■ Your goal
All of the entries are to be returned word for word.
--- Data ---
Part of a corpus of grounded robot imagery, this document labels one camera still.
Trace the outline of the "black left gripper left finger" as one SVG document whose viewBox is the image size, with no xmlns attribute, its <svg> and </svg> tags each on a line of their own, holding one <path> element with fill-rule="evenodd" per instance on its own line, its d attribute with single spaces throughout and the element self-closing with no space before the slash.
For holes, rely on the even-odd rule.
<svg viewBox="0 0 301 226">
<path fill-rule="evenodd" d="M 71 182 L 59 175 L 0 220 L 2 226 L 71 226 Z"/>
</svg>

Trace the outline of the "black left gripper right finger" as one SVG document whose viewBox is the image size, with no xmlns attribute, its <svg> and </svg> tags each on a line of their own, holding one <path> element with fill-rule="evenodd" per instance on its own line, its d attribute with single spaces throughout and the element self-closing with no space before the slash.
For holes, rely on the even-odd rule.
---
■ Your response
Part of a corpus of grounded robot imagery, this document labels one camera still.
Trace the outline of the "black left gripper left finger" as one SVG document whose viewBox is the image size, with no xmlns attribute, its <svg> and </svg> tags each on a line of their own, holding one <path> element with fill-rule="evenodd" per instance on its own line, its d attribute with single spaces throughout and the element self-closing with no space before the slash.
For holes, rely on the even-odd rule.
<svg viewBox="0 0 301 226">
<path fill-rule="evenodd" d="M 71 182 L 59 175 L 0 220 L 2 226 L 71 226 Z"/>
</svg>

Trace the outline of the "black left gripper right finger" as one SVG document whose viewBox is the image size, with no xmlns attribute, its <svg> and </svg> tags each on a line of their own, holding one <path> element with fill-rule="evenodd" per instance on its own line, its d attribute with single spaces throughout and the element self-closing with no space before the slash.
For holes, rely on the even-odd rule.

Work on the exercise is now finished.